The mechanisms by which vanadate can affect important metabolic processes, such as cell growth and morphogenesis, are not fully understood. This is due to the variety of intracellular targets of the metal, and to the changes in chemical form and oxidation state that vanadium can undergo, both in the external environment and intracellularly. The yeast Hansenula polymorpha represents an interesting model for studies concerning vanadate tolerance. This yeast is able to grow on vanadate concentrations which are lethal to other organisms, showing at the same time ultrastructural and physiological modifications which suggest the existance of a vanadate-sensitive target in the invertase route to the plasma membrane, and the involvement of vacuoles in the activation of a detoxification mechanism for vanadate (Mannazzu et al 1997, 1998). In order to further understand the mechanisms responsible for this vanadate-tolerance in H. polymorpha, we isolated 61 vas (vanadate sensitive) mutants, characterized by altered sensitivity to vanadate.
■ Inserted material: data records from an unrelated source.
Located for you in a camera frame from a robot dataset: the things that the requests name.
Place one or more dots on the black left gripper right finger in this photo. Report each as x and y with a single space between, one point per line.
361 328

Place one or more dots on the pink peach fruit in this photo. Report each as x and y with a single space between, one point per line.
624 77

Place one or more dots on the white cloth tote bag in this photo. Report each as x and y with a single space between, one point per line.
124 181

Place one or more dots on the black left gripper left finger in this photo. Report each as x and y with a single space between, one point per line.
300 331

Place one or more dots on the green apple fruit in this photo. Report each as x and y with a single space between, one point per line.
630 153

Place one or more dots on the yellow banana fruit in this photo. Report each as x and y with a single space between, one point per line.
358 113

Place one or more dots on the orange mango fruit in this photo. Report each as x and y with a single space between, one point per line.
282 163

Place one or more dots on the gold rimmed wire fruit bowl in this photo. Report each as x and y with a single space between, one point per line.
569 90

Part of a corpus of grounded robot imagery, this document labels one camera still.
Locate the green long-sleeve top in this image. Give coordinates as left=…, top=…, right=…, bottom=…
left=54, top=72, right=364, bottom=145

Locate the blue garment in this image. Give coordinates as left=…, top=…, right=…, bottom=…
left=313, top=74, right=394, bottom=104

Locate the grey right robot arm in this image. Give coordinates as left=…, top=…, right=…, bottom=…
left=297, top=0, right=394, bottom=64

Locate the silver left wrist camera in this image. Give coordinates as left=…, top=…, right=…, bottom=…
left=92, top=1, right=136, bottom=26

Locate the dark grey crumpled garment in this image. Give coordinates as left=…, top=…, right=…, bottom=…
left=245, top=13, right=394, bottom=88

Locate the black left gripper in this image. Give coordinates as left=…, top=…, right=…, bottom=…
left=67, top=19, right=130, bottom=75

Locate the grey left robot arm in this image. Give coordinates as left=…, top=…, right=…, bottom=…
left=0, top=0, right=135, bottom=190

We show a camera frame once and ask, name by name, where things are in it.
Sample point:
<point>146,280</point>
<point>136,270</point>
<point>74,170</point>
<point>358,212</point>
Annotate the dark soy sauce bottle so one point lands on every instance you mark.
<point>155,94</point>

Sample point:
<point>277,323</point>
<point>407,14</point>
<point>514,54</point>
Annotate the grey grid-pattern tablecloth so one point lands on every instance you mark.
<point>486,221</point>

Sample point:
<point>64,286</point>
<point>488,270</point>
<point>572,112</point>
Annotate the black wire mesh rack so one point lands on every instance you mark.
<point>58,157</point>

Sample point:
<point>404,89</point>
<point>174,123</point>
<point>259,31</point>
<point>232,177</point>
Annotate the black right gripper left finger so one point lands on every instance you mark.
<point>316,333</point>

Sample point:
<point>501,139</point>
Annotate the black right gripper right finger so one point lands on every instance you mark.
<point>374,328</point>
Fifty-four of these mutants, which show a recessive phenotype and are currently being subjected to complementation analysis, were tested for the expression of additional phenotypes related to defects in metal ion homeostasis and/or vacular functions. Interestingly, 24 of them are vas cos (copper sensitive) and 2 are vas cos vpa (vacuolar proteolitic activity defective), thus suggesting the existance of common determinants in the detoxification of vanadate and copper, and confirming the important role for vacuoles in the homeostatic control of metal ions. The isolation of the genes involved in vanadate tolerance is in progress.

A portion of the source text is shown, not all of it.